> **AIM OF THE EXERCISE**: Find the line containing "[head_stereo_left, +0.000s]" in the entries below. Reproduce that line and each one after it to the end, exactly, with no other lines.

> **RECORDS SUPPLIED**:
+--

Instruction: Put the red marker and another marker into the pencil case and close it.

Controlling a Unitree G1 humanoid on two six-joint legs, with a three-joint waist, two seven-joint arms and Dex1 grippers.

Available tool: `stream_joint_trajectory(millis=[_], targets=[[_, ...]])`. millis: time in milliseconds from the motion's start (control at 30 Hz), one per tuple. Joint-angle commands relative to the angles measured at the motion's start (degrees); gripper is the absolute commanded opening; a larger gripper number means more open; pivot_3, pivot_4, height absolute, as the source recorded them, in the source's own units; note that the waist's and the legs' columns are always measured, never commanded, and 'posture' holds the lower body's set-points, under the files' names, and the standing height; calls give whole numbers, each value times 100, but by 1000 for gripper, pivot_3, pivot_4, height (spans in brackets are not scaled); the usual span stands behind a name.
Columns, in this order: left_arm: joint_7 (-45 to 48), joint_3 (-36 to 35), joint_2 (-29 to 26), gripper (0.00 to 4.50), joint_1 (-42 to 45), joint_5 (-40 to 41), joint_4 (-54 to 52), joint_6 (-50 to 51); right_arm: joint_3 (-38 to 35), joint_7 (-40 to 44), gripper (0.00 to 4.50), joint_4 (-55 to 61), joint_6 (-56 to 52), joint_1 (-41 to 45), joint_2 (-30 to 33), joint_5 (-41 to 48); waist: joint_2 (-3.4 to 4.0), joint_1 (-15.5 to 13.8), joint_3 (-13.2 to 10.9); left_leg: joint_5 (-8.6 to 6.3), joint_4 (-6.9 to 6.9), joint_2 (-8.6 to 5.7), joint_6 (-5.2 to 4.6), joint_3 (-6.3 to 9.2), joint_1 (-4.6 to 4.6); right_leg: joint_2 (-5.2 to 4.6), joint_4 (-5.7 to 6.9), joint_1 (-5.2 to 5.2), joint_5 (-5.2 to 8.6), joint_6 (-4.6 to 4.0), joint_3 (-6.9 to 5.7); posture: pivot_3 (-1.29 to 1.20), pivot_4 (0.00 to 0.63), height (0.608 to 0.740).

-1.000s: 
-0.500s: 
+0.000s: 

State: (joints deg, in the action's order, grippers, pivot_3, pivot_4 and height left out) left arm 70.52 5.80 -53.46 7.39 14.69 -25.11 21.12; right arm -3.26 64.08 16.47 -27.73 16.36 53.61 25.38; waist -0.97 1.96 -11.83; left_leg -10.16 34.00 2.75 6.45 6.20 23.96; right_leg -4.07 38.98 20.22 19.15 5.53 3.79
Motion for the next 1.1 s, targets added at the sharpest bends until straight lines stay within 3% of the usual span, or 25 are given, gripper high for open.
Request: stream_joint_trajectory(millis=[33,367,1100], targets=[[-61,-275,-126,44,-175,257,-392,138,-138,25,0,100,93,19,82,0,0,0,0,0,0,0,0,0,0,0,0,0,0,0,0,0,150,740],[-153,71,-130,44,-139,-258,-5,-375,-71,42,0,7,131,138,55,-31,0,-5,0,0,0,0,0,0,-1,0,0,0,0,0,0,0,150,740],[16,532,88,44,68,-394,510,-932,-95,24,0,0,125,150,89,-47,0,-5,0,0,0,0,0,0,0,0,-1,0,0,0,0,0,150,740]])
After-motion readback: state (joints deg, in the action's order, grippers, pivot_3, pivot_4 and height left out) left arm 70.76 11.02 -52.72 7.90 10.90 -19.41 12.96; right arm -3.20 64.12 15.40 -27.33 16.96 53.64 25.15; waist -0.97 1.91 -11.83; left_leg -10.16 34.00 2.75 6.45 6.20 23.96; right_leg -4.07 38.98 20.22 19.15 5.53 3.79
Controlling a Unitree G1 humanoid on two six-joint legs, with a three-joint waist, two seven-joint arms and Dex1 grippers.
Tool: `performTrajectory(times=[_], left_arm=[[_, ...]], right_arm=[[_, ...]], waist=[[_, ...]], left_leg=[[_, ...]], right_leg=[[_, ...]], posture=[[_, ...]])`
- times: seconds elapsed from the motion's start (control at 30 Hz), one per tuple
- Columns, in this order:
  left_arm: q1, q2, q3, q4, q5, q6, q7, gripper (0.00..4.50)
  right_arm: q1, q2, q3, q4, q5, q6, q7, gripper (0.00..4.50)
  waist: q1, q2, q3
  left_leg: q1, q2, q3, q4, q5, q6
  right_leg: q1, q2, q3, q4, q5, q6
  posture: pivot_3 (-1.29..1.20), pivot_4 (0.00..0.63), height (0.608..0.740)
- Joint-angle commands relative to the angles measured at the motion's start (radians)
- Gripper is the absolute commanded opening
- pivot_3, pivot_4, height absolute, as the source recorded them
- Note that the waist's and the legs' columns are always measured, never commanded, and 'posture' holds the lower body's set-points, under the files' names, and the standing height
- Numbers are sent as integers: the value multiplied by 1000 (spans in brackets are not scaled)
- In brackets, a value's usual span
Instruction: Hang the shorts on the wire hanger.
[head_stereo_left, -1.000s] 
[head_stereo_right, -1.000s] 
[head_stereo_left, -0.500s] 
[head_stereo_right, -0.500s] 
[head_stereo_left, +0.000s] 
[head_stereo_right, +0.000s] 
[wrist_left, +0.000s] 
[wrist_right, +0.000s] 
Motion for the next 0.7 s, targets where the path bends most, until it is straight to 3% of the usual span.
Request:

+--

> **TASK SOLUTION**:
[head_stereo_left, +0.000s] 
[head_stereo_right, +0.000s] 
[wrist_left, +0.000s] 
[wrist_right, +0.000s] 
Motion for the next 0.7 s, targets where the path bends most, until it is straight to 3% of the usual span.
Request:

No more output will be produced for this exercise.